As you can see, at each level there can be multiple branches, which we need to take care of accordingly: the yield up to and including each step depends on the path taken and not on the depth from the root of each branch. Therefore, we cannot use an analytic function à la

MULTIPLY(yield)
  OVER
  (
    PARTITION BY root_id
    ORDER BY lvl ROWS BETWEEN UNBOUNDED PRECEDING AND CURRENT
  )

with root_id as the alias of CONNECT_BY_ROOT( id ) and MULTIPLY() our aforementioned product function.

So, how do we multiply the yield by branch to obtain the yield up to a certain step, assuming that each row in the hierarchy_example table is a processing step?

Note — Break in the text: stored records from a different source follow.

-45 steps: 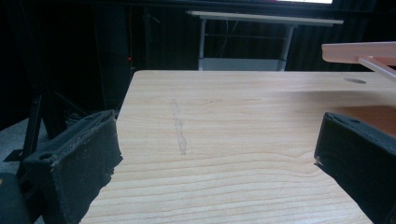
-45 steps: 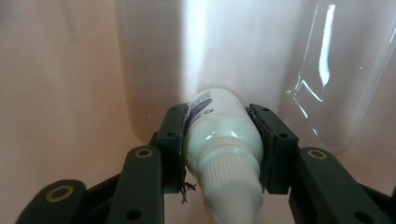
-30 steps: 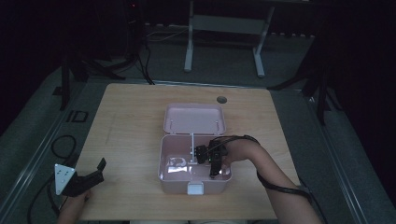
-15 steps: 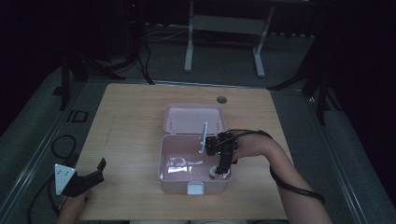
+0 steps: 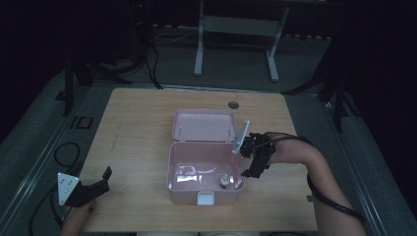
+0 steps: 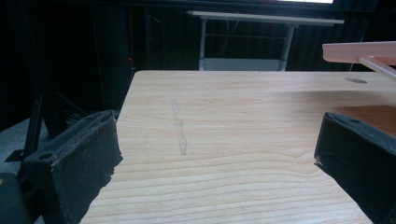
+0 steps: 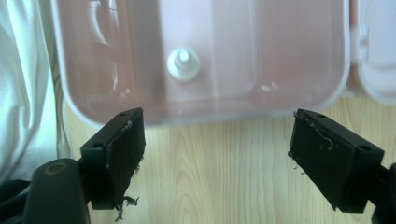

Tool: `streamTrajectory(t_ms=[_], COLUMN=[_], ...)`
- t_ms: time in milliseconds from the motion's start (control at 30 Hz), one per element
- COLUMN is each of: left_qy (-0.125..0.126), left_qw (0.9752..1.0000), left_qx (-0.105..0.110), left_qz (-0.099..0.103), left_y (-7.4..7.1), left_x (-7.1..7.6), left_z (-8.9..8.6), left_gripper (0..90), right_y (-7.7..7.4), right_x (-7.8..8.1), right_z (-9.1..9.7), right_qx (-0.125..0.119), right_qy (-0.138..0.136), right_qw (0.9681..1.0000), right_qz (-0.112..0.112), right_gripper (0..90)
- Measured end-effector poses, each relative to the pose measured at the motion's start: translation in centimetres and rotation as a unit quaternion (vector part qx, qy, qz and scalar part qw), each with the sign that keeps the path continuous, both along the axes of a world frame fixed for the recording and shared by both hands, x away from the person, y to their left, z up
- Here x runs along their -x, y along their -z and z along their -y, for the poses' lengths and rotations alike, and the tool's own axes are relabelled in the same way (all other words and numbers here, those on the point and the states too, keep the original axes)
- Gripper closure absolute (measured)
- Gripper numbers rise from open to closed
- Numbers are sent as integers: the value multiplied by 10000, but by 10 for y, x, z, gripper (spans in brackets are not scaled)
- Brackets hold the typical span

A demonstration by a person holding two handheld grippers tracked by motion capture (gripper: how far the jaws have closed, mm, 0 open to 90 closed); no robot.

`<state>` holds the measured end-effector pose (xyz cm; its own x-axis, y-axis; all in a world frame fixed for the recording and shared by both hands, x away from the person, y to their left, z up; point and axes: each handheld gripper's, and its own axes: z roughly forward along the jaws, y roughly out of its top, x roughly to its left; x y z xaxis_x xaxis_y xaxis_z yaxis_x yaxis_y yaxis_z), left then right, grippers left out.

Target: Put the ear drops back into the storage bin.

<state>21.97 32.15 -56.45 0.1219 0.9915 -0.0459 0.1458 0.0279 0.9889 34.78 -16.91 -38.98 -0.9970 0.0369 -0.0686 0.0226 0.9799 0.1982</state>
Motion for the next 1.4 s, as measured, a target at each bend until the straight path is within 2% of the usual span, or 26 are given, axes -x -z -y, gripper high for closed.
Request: streamTrajectory(t_ms=[233, 333, 367, 400, 500, 533, 600, 667, 767, 867, 900, 933, 1100, 1133, 1300, 1400], left_qy=[-7, -7, -5, -6, -6, -2, -5, -8, -12, -14, -15, -14, -13, -14, -17, -15], left_qw=[10000, 10000, 10000, 10000, 10000, 10000, 10000, 10000, 10000, 10000, 10000, 10000, 10000, 10000, 10000, 10000], left_qx=[-3, -1, 1, -1, -2, 0, 1, 0, -4, -3, -4, -3, -7, -6, -4, -3], left_qz=[0, -3, -2, -3, -2, -2, -2, -4, -2, -5, -3, -2, -1, -1, -4, -3], left_y=[0, 0, 0, 0, 0, 0, 0, 0, 0, 0, 0, 0, 0, 0, 0, 0], left_x=[0, 0, 0, 0, 0, 0, 0, 0, 0, 0, 0, 0, 0, 0, 0, 0], left_z=[0, 0, 0, 0, 0, 0, 0, 0, 0, 0, 0, 0, 0, 0, 0, 0], left_gripper=[4, 4, 4, 4, 4, 4, 4, 4, 4, 4, 4, 4, 4, 4, 4, 4], right_y=[12, 21, 30, 30, 46, 56, 60, 68, 80, 90, 90, 95, 102, 104, 114, 121], right_x=[-2, -4, -4, -4, -5, -6, -6, -7, -9, -9, -9, -8, -7, -7, -3, -1], right_z=[25, 35, 42, 42, 52, 59, 63, 71, 80, 90, 90, 96, 103, 105, 119, 125], right_qx=[-74, -120, -150, -150, -91, -145, -215, -315, -330, -476, -476, -587, -661, -686, -1137, -1314], right_qy=[313, 468, 532, 532, 656, 792, 839, 977, 1138, 1302, 1302, 1393, 1489, 1526, 1836, 1989], right_qw=[9995, 9988, 9985, 9985, 9978, 9968, 9962, 9946, 9929, 9903, 9903, 9884, 9865, 9858, 9764, 9711], right_qz=[30, 61, 50, 50, 31, 13, -15, -138, -114, -92, -92, -120, -137, -130, -19, 74], right_gripper=[182, 182, 182, 182, 182, 182, 182, 182, 182, 181, 181, 182, 181, 181, 176, 171])
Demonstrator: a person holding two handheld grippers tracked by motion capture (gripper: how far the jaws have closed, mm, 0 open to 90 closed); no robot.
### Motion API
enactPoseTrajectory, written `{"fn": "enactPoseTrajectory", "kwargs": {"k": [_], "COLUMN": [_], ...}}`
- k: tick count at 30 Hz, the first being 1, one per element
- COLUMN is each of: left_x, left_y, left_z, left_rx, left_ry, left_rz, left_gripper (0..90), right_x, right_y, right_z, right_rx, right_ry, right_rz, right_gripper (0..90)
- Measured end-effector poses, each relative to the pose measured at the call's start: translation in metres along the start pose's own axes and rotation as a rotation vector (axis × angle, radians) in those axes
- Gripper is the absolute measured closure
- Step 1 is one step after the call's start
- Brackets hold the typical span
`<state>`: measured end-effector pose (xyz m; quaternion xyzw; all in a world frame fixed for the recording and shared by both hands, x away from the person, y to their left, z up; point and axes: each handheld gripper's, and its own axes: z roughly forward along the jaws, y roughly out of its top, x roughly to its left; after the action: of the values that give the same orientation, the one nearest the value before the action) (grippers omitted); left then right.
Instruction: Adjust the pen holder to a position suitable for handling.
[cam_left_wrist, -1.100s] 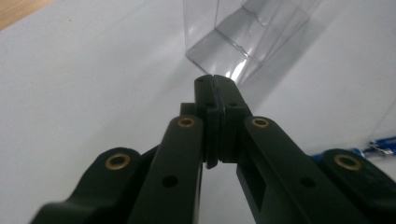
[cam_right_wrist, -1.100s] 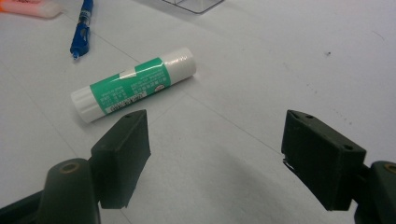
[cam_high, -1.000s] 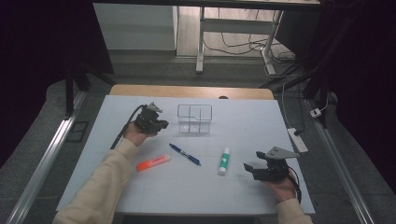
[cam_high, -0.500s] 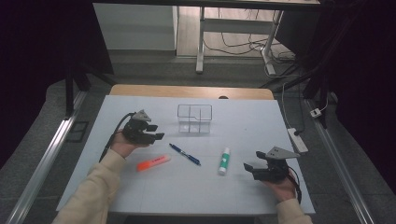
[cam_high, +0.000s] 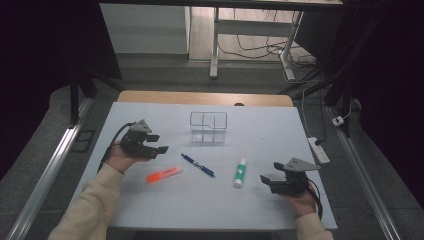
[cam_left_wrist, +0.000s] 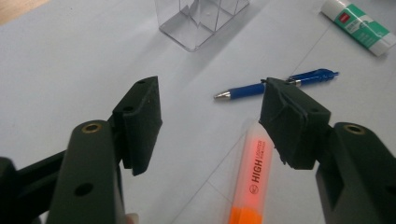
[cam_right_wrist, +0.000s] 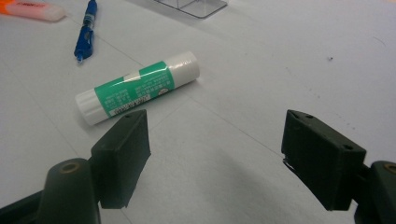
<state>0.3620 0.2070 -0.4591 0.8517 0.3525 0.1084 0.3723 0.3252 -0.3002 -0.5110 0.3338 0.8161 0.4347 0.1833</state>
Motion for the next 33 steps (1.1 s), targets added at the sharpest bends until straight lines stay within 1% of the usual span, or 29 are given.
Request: {"fn": "enactPoseTrajectory", "kwargs": {"k": [2, 3, 4, 6, 11, 12, 16, 21, 25, 29, 33], "left_x": [0.000, 0.000, 0.000, -0.001, -0.002, -0.003, -0.005, -0.007, -0.011, -0.017, -0.022], "left_y": [-0.002, -0.002, -0.003, -0.004, -0.006, -0.006, -0.007, -0.008, -0.007, -0.003, 0.002], "left_z": [0.000, 0.000, 0.001, 0.001, -0.001, -0.002, -0.004, -0.005, -0.003, 0.001, 0.005], "left_rx": [0.022, 0.037, 0.046, 0.057, 0.072, 0.074, 0.089, 0.118, 0.127, 0.143, 0.140], "left_ry": [-0.006, -0.006, -0.007, -0.011, -0.017, -0.017, -0.026, -0.044, -0.041, -0.036, -0.049], "left_rz": [0.003, 0.012, 0.014, 0.017, 0.026, 0.028, 0.047, 0.078, 0.104, 0.142, 0.185], "left_gripper": [36.0, 35.5, 35.1, 34.3, 33.0, 32.7, 31.9, 31.0, 31.0, 31.0, 31.1], "right_x": [0.000, 0.000, 0.000, 0.001, 0.001, 0.001, 0.001, 0.002, 0.001, 0.002, 0.002], "right_y": [0.000, -0.001, -0.001, -0.001, -0.001, -0.001, -0.001, -0.001, -0.002, -0.001, 0.000], "right_z": [0.000, 0.001, 0.001, 0.000, 0.000, 0.000, -0.002, -0.003, -0.002, -0.001, 0.001], "right_rx": [0.006, 0.005, 0.011, 0.005, 0.008, 0.005, 0.000, 0.005, 0.003, 0.006, 0.004], "right_ry": [0.000, -0.002, -0.002, -0.010, -0.010, -0.004, 0.002, -0.002, 0.005, 0.008, 0.011], "right_rz": [-0.005, -0.004, -0.007, -0.008, -0.010, -0.011, -0.015, -0.017, -0.016, -0.020, -0.023], "right_gripper": [23.2, 23.2, 23.2, 23.2, 23.2, 23.2, 23.2, 23.2, 23.2, 23.2, 23.2]}}
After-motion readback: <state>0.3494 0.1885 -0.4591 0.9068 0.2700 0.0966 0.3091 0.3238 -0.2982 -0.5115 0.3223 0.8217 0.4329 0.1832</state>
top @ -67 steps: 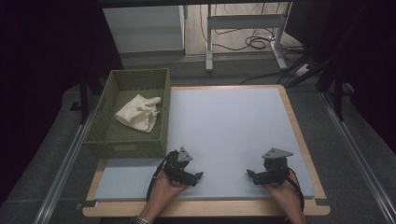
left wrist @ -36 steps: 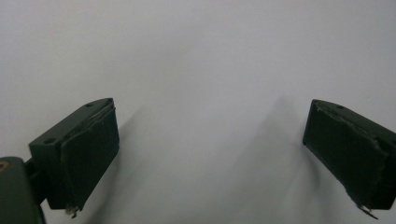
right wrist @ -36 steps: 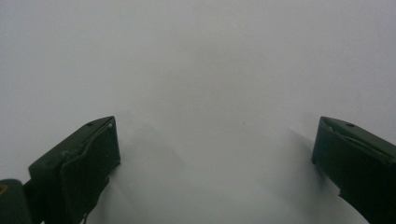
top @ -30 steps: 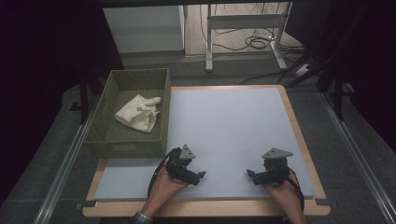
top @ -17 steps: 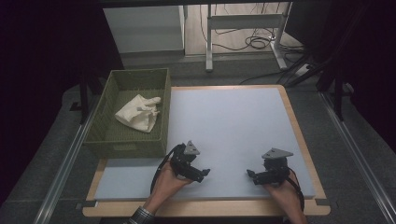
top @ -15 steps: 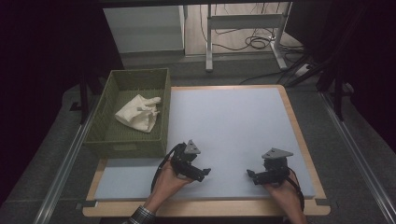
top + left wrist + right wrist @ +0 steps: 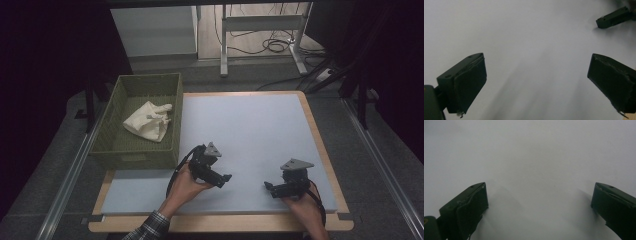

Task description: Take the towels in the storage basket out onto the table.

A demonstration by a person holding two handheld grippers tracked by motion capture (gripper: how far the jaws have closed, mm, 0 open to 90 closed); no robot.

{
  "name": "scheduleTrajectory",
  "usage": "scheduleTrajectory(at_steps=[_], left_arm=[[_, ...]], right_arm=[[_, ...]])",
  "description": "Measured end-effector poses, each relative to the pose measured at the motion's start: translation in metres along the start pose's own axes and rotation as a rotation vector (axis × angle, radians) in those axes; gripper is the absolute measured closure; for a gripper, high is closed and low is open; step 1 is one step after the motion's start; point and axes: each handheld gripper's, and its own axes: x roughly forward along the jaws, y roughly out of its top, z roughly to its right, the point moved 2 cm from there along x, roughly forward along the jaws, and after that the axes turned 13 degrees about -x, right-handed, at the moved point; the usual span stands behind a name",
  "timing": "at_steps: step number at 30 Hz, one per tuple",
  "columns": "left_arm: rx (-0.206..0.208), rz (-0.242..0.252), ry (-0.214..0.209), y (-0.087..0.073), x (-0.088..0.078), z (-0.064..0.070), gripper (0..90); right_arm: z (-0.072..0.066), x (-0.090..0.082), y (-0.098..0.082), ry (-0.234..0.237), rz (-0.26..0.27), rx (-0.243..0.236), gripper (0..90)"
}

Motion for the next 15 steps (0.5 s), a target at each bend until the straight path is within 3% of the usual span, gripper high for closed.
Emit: scheduleTrajectory(at_steps=[15], left_arm=[[0.034,-0.013,0.002,0.029,-0.007,-0.003,3.6]], right_arm=[[0.000,0.000,0.000,0.001,0.000,-0.002,0.9]])
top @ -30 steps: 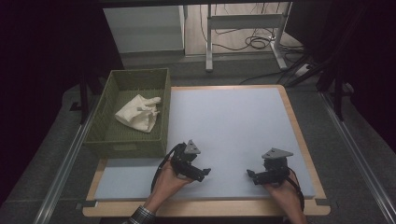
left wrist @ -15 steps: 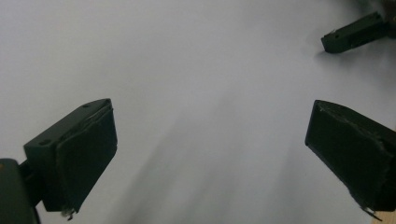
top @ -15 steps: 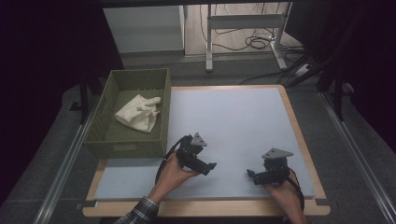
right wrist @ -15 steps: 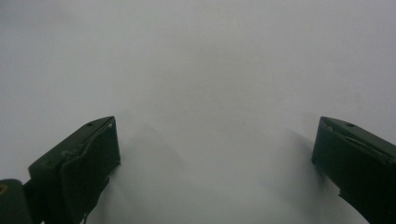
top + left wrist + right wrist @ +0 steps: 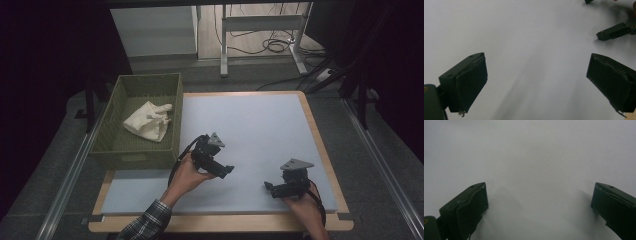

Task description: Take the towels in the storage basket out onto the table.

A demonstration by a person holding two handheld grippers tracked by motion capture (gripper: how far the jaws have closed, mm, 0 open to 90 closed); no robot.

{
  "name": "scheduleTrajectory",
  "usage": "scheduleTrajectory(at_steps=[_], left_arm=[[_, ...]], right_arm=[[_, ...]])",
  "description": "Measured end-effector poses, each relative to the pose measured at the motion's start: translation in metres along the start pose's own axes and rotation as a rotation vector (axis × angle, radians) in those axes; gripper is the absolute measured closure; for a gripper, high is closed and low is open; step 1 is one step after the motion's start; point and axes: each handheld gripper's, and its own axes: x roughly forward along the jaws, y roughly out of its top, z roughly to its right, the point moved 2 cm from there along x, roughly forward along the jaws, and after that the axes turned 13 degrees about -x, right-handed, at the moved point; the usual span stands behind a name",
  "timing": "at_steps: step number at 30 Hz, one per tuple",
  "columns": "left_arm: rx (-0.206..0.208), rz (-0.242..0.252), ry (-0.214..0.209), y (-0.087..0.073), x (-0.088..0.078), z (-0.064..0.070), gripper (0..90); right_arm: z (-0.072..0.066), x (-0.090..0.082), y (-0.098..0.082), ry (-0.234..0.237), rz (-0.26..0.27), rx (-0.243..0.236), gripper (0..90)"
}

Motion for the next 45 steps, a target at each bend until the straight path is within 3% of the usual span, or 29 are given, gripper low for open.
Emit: scheduleTrajectory(at_steps=[13,22,35,45], left_arm=[[0.010,0.006,0.006,0.030,-0.010,-0.010,3.0],[0.016,-0.014,0.045,0.048,-0.015,-0.024,2.4],[-0.030,-0.054,0.116,0.062,-0.032,-0.061,1.9],[-0.112,-0.050,0.173,0.069,-0.056,-0.097,2.0]], right_arm=[[0.000,0.000,0.000,-0.001,0.002,-0.001,0.9],[0.000,0.000,0.000,-0.001,0.002,0.001,0.9],[0.000,0.000,0.000,0.000,0.002,0.001,0.9],[0.000,0.000,0.000,0.000,0.002,0.000,0.9]])
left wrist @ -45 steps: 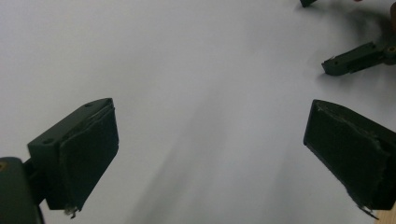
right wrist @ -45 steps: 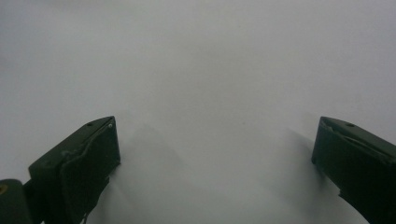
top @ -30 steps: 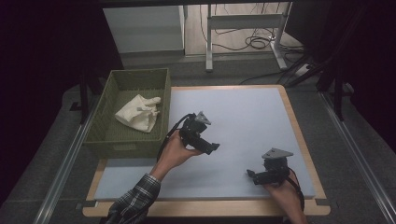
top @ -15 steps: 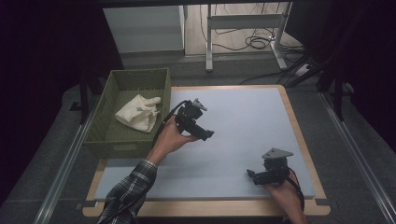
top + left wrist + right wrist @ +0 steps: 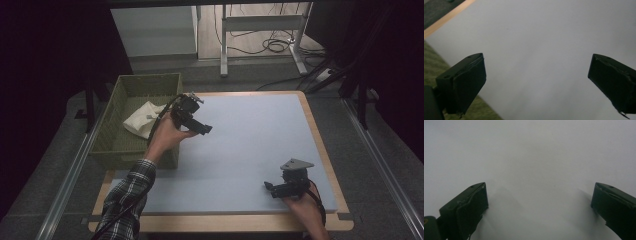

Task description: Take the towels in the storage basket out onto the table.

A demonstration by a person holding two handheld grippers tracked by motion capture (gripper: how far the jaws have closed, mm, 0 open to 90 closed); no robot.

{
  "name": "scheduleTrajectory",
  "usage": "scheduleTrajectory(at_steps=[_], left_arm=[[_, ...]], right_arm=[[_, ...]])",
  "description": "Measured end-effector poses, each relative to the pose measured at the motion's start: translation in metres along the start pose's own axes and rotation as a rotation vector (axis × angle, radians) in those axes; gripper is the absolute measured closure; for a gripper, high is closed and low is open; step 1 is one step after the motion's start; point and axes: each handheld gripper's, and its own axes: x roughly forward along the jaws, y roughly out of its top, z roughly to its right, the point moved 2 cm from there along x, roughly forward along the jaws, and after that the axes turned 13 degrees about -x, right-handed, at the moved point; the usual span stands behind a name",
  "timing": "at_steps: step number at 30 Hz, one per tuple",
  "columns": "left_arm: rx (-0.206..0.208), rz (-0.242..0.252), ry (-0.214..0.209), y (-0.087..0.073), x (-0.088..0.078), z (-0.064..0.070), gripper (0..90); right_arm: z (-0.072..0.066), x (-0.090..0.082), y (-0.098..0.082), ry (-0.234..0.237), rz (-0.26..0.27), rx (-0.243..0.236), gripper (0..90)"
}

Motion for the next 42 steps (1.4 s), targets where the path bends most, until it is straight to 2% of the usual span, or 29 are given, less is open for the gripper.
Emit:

Well, we have to follow the chain top to bottom, as before, and for each row we have to go back up to multiply the yield up to that point. Below is the solution, where the outer query o goes down the hierarchy, and the inner query i goes back up:

SELECT
  LEVEL AS lvl
, o.id
, o.yield
, (
    SELECT
      ROUND( EXP(SUM(LN(i.yield))), 2 ) -- only two significant digits
    FROM
      hierarchy_example i
    START WITH
      i.id = o.id -- start with the row from the outer query
    CONNECT BY NOCYCLE
      i.id = PRIOR i.prior_id -- reverse direction of PRIOR to go back up
  ) AS yield_to_step
, CONNECT_BY_ROOT( o.id ) AS root_id
, SYS_CONNECT_BY_PATH( o.id, '/' ) AS path
FROM
  hierarchy_example o
START WITH
  o.prior_id IS NULL -- start with anchor rows
CONNECT BY NOCYCLE
  o.prior_id = PRIOR o.ID -- go down hierarchy
ORDER SIBLINGS BY
  o.id;

The results for the previous example are shown below. Please note that for id = 983 the yield_to_step = yield * 0.07, which is the yield_to_step for its predecessor, id = 560, multiplied by the yield for the step itself.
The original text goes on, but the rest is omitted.